Solution Approach 2:
The patent changes from using a single parameter (job title) to using multiple parameters (title, department, seniority, location, job function) to identify employee role levels. Each parameter is weighted and scored independently, with the final role level determined by aggregating these multiple parameter scores, thereby improving identification accuracy without sacrificing automation.
2Reliability
If stricter security requirements are applied to all employees using role-based titles, then security coverage is improved, but resource waste increases due to over-allocation to lower-risk positions
Solution Approach 1:
The patent applies local quality by tailoring security requirements to the specific role level of each employee rather than applying uniform security measures across all employees. The system determines individual role levels based on multiple features and assigns security requirements locally to each employee's actual risk profile, ensuring adequate security coverage for high-risk positions while reducing resource allocation for lower-risk positions.
Solution Approach 2:
The patent uses partial action by applying security measures proportional to the determined role level rather than excessive uniform protection. The system calculates a role level score and applies only the necessary security requirements for that level, avoiding the waste of applying maximum security measures to all employees regardless of their actual risk profile.
3Measurement precision
If multiple features are extracted and processed to determine effective title, then role identification accuracy is improved, but system complexity increases
Solution Approach 1:
The patent implements a universal feature extraction framework that handles multiple different features (title, department, seniority, location, job function) through a single multi-functional system.

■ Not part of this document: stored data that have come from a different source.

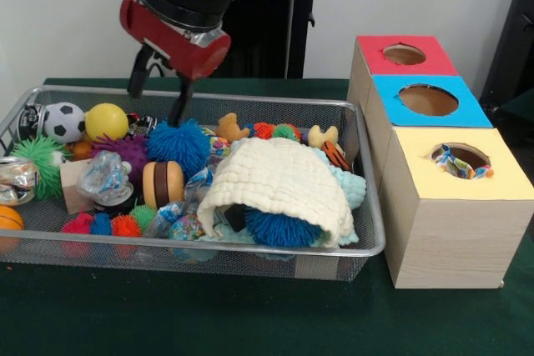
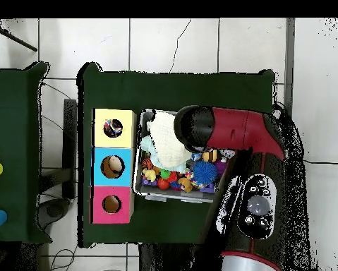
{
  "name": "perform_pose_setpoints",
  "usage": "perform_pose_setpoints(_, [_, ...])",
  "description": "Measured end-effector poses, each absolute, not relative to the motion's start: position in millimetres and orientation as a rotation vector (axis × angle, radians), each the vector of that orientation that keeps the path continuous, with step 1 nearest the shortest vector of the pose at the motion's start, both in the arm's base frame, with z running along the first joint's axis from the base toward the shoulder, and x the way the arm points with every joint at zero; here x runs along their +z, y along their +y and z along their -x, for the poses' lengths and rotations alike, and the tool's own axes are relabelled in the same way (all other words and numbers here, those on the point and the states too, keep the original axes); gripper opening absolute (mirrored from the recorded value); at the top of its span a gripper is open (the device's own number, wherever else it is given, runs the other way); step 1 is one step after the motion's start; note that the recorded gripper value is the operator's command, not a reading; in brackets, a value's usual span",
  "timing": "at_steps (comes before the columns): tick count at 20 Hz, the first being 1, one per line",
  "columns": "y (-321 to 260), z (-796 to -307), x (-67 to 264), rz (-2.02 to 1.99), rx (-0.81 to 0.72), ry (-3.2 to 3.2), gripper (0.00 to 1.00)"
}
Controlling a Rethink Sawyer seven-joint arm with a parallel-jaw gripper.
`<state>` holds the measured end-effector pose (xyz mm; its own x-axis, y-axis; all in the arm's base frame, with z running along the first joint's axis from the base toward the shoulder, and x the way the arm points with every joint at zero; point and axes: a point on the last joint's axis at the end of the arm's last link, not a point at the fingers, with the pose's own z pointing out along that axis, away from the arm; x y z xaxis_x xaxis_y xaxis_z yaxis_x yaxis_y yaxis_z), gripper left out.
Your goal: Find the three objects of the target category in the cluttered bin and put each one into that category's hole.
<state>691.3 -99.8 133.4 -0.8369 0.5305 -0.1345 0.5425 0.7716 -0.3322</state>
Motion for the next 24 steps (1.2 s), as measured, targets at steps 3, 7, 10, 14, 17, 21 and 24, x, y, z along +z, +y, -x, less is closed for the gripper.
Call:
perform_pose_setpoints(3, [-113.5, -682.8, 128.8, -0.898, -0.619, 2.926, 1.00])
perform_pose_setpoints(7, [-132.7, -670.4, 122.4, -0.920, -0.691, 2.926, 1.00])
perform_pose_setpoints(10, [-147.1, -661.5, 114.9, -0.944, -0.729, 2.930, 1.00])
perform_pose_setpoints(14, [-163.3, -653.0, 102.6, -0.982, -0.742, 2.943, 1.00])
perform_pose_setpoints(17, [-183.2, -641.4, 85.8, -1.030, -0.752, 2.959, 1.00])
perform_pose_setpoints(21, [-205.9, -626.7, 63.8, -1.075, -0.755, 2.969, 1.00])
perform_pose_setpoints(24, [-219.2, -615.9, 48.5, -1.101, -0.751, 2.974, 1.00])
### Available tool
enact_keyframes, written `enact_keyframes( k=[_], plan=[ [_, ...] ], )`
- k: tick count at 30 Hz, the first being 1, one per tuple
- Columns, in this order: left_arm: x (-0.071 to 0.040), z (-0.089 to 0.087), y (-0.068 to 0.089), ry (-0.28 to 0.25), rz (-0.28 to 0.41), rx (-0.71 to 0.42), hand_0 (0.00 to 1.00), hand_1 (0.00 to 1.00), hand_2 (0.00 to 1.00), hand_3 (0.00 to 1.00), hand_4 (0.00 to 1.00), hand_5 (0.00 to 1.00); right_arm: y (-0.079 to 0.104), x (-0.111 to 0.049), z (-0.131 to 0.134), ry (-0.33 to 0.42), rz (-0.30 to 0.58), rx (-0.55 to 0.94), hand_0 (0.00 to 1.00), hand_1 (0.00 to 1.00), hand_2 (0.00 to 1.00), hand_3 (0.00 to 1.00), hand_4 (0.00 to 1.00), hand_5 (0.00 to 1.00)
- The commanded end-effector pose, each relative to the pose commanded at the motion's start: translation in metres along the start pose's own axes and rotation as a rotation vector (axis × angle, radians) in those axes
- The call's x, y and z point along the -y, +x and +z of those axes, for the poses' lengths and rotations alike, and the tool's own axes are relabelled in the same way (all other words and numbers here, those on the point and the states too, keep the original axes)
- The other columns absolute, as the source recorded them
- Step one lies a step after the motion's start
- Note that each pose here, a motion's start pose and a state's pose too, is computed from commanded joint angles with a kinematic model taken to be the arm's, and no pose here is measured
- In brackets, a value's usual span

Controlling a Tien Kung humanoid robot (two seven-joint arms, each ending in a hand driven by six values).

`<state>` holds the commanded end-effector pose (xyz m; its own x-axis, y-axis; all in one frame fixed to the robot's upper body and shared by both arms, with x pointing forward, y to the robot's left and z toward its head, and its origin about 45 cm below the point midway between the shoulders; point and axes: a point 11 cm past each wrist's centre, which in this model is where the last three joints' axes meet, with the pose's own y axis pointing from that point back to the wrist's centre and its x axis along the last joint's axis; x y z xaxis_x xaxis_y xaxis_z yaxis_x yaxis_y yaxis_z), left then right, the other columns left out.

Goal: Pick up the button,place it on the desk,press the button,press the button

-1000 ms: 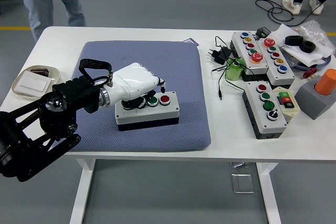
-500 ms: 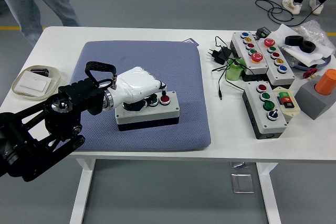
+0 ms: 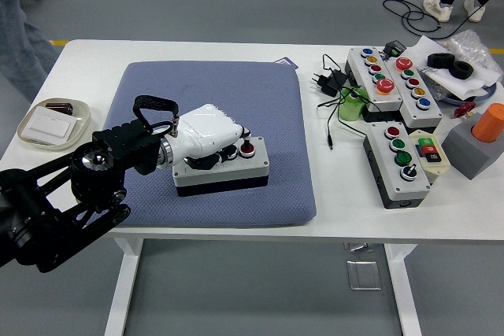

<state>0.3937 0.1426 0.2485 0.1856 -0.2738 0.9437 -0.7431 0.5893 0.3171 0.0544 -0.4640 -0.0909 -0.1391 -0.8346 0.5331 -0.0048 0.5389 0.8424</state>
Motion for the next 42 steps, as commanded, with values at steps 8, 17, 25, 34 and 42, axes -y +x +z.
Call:
enact_keyframes(
  k=[8, 17, 25, 34, 42],
  plan=[
    [0.002, -0.001, -0.014, 0.005, -0.045, 0.005, 0.057, 0.002, 0.039, 0.682, 0.232, 0.002, 0.0, 0.0, -0.001, 0.001, 0.0, -0.002, 0.627, 0.477, 0.539, 0.582, 0.279, 0.022],
    [-0.002, -0.012, -0.002, 0.036, -0.008, -0.019, 0.063, 0.002, 0.041, 0.692, 0.228, 0.002, -0.001, 0.0, 0.001, -0.004, -0.001, -0.002, 0.627, 0.477, 0.539, 0.582, 0.279, 0.022],
    [-0.019, -0.027, 0.05, 0.085, 0.15, -0.053, 0.067, 0.002, 0.041, 0.754, 0.242, 0.002, -0.001, 0.0, 0.004, -0.009, -0.002, -0.002, 0.627, 0.477, 0.539, 0.582, 0.279, 0.022],
    [-0.053, -0.107, 0.067, 0.36, 0.473, -0.431, 0.073, 0.121, 0.172, 0.781, 0.812, 0.875, -0.001, 0.001, 0.008, -0.016, -0.002, -0.006, 0.627, 0.477, 0.539, 0.582, 0.279, 0.022],
    [-0.091, -0.168, 0.037, 0.514, 0.763, -0.751, 0.51, 0.636, 0.728, 0.856, 0.767, 0.998, -0.002, 0.0, 0.008, -0.017, -0.007, -0.007, 0.627, 0.477, 0.539, 0.582, 0.28, 0.022]
  ],
)
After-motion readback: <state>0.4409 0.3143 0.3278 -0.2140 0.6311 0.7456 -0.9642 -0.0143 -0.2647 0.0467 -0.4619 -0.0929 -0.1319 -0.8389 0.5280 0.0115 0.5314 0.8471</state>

The same processing pipeline extracts, normalizes, scores, and aggregates various types of employee data, reducing system complexity compared to having separate processing systems for each feature type.
Solution Approach 2:
The patent incorporates feedback mechanisms where the extracted features are processed through iterative scoring and aggregation, with the results fed back to refine the role level determination. The system continuously evaluates the consistency of multiple features and adjusts the final role level assignment based on the aggregated evidence, improving accuracy while maintaining manageable complexity through structured feedback loops.
Data Source
AI summary
Disclosed herein are methods, systems, and processes to optimize role level identification for computing resource allocation to perform security operations in networked computing environments. A role level classifier to process a training dataset that corresponds to a clean title is generated from a subset of entities associated with the clean title. An initial effective title determined by the role level classifier based on processing the training dataset is assigned to an entity. A new effective title based on feature differences between the initial effective title and the clean title is re-assigned to the entity. Performance of the generating, the assigning, and the re-assigning is repeated using the new effective title instead of the clean title.